Ambleside has a yahoo group, too, if you want to see it in action (so to speak). It's a pretty busy group -- I get the digest, and I get several of those each day.

I like that so many of the selections are online, including the actual CM books for the how-to background.

We toss a lot of the reading and music selections in with our other motley mix of methods.
Iknow I am dragging this out of the crypt but since there was one started and my otheroption was mopping my floor . . . .

I am having the hardest time finding the books. any good tips on where to find them. I hit a few on amazon and a few on ebay and fewer yet at the library. . . why are such great books out of print?
Quote:

Originally Posted by *Jessica*
http://www.materamabilis.org/ Mater Amabilis, A Catholic Charlotte Mason Curriculum

Since the religious elements are separate from other segments you could easily adapt it to the religion of your choice or leave religion out altogether.
Thanks! My oldest is only 3 1/2, but I am attracted to the CM method (minus the religious aspects).
Quote:

Originally Posted by lilyka
I am having the hardest time finding the books. any good tips on where to find them. I hit a few on amazon and a few on ebay and fewer yet at the library. . . why are such great books out of print?
I have just spent two months acquiring most of year 1 and 2 books, it has been quite a journey and an expensive one at that! I have bought a quite a few on Amazon, but I have found great success with abebooks.com and alibris.com. Also http://www.homeschoolpublishers.com/ has several of the books -- they have especially printed the AO/HEO curriculum books, but they are very expensive -- between $48 and $58 a book! Many of the books are available online line (with links via the AO website). Anyway, if you let me know which books you are looking for, I can probably help you locate them.
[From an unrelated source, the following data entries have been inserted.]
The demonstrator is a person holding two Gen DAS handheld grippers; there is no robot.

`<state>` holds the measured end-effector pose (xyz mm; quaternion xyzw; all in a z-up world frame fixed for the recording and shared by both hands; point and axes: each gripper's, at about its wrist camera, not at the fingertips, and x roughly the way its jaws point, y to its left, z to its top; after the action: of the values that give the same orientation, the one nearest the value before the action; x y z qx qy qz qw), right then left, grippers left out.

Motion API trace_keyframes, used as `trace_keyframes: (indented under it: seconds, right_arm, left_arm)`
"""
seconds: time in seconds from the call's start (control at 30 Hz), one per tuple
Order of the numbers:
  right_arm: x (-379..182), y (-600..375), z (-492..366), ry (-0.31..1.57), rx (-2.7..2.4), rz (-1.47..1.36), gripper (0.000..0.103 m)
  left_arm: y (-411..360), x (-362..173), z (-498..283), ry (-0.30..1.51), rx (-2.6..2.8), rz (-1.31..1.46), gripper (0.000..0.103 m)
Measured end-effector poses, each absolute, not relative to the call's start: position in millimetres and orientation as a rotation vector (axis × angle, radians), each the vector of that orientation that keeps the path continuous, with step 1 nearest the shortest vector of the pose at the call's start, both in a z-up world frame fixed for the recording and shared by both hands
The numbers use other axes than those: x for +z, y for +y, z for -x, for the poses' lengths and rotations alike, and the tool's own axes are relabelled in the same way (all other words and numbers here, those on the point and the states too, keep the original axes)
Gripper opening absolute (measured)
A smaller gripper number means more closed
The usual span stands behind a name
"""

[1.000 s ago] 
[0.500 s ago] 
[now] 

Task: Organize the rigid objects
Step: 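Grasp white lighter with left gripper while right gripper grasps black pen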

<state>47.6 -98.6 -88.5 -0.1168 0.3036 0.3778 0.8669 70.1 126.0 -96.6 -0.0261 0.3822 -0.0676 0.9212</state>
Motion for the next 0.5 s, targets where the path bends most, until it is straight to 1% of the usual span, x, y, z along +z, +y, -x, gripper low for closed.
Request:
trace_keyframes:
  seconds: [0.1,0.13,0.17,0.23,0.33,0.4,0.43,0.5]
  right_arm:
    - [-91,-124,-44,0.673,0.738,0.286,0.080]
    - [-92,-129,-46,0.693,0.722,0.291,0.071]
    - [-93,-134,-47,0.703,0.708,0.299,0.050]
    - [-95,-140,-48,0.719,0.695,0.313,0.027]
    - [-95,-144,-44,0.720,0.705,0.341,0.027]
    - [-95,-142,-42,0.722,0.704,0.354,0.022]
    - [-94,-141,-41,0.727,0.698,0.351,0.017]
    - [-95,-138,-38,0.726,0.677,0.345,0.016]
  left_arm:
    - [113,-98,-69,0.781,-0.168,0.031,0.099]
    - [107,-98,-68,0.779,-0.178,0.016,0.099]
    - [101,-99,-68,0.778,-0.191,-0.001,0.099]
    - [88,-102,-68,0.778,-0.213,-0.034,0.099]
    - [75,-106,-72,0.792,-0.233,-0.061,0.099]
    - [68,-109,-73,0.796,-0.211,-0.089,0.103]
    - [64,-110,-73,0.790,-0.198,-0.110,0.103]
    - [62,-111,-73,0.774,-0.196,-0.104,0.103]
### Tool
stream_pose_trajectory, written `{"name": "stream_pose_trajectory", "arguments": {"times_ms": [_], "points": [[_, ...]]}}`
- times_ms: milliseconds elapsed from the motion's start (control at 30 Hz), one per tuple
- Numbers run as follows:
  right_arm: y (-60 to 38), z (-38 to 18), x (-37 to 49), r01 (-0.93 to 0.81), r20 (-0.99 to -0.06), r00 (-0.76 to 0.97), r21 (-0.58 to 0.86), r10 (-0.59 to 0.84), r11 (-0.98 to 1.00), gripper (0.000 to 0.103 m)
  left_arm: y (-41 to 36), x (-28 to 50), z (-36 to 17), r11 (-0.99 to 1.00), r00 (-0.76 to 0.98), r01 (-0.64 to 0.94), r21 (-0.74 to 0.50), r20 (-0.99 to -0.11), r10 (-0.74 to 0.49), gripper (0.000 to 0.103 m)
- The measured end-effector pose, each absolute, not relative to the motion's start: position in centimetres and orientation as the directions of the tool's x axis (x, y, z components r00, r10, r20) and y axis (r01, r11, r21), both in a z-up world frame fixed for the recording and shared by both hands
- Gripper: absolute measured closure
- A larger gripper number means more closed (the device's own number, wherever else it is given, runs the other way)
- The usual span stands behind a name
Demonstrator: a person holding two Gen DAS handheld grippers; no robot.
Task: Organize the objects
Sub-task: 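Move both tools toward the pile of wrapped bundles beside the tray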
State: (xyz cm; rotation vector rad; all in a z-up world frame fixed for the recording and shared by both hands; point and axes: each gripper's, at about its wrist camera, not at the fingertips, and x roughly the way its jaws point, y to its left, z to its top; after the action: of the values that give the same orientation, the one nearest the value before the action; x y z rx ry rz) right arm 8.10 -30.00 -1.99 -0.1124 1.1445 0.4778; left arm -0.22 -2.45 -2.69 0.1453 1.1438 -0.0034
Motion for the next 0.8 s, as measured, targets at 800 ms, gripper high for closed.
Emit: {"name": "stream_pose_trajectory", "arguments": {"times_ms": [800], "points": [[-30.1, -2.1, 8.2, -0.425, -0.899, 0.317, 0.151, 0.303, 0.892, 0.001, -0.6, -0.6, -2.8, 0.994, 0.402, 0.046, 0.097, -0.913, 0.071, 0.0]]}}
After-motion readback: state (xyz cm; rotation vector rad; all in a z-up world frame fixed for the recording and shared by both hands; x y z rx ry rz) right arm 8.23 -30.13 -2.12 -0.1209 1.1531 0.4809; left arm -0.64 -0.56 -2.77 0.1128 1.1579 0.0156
Here is a link to an AO page on where to buy books: http://www.amblesideonline.org/BuyBooks.shtml
I have made use of AO... I use their book lists as a guide to good books that will cover different areas. Mostly, I've used books that you can print up for free. I also like the artist and composer studies they put together.
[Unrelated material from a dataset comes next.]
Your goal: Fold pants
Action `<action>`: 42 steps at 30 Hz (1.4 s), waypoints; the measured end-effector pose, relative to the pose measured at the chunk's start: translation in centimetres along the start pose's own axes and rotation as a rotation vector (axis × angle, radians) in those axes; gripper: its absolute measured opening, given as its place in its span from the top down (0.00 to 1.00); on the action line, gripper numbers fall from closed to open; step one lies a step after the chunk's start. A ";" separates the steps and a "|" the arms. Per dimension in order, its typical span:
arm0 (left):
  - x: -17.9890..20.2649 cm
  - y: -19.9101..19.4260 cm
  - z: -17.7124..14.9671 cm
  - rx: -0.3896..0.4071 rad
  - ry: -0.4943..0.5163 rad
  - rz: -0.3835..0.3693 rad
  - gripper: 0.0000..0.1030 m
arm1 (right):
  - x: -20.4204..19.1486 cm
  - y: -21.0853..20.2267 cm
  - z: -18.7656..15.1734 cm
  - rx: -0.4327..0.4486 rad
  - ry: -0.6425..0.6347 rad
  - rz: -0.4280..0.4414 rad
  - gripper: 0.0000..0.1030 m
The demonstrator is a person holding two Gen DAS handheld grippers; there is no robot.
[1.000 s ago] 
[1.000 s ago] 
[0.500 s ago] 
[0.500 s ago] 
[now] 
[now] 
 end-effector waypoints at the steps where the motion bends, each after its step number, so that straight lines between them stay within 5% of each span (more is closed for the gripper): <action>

Although I haven't read all of them myself, I would also recommend reading Charlotte Mason's books themselves, which they have available to print there. Really interesting stuff.
thanks for the link. I have been watching ebay but i have a list of about 30 books.
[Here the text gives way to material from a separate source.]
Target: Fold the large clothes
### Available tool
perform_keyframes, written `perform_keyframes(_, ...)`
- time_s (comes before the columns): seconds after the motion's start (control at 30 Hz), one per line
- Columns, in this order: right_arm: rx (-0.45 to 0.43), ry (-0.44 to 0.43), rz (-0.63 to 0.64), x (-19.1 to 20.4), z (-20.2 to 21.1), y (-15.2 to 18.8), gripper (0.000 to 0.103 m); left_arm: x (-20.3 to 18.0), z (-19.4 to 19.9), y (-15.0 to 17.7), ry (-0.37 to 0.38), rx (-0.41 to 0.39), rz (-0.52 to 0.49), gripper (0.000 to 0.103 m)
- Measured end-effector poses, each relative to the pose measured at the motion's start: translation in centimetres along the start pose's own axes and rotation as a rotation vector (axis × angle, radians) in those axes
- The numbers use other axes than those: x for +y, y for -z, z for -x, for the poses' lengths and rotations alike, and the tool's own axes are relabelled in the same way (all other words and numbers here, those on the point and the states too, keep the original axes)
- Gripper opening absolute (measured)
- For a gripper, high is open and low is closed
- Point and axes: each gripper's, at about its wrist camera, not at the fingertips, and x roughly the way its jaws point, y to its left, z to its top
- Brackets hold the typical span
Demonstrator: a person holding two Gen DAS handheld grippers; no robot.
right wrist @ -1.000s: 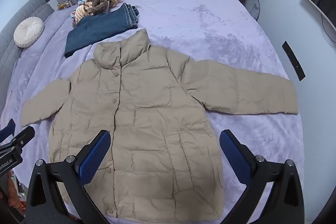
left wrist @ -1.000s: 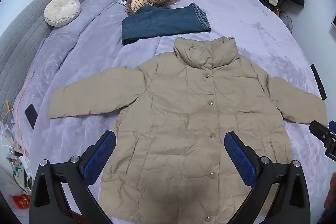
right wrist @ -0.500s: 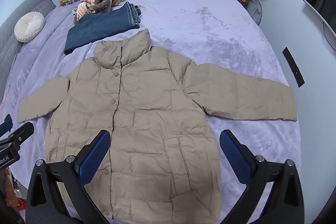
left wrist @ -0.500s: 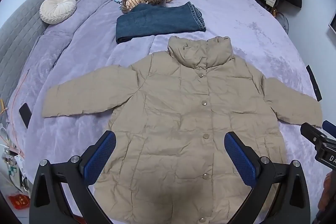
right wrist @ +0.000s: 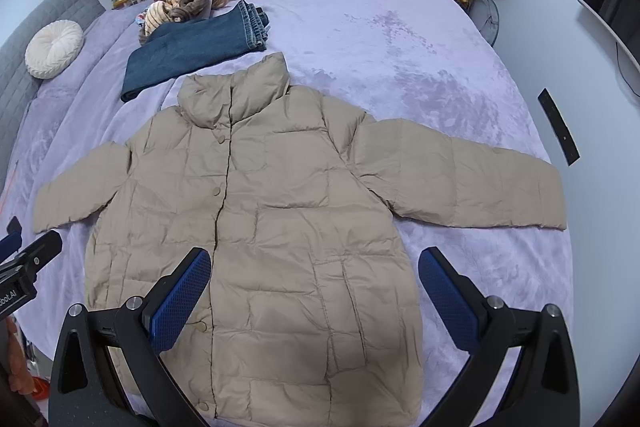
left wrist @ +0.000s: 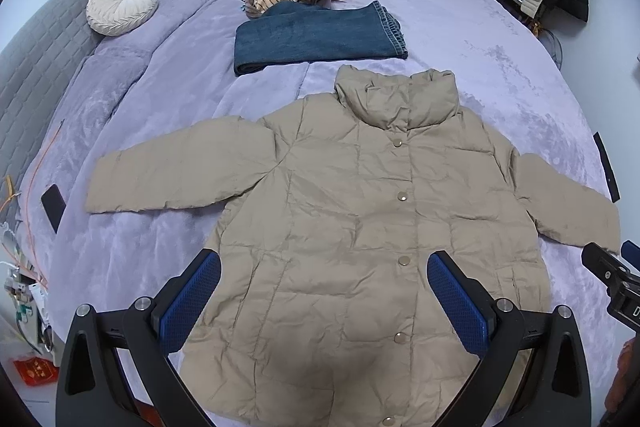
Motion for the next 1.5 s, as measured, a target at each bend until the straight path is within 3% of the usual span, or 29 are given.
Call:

one specifically I am having trouble finding is trial and triumph , An Island Story, and 50 famous stories and nature Study which is used for all grade leves it looks like (or at least 1 and 4) and I can't find them anywhere.

I did notice after posting this that many of them are available online. I prefer real books (becuase I am a tactile/visual learning and comuter screen just doesn't do it for me) but if online is the only place I can find them then online it is.
I printed out Island Story a few pages at a time as we went along. I hole-punched it and put it in a binder. That way it wasn't so overwhelming.
thanks I found a couple of those with the link.

do you guys really think English history is really all that important? after looking at Island Story a little more I am not sure we will even dop that part. or do you think it is important?
We read it without doing any narration.

A lot of it ties into European history and US history, not to mention other areas the British colonized, so it was another look at some of those same characters and events.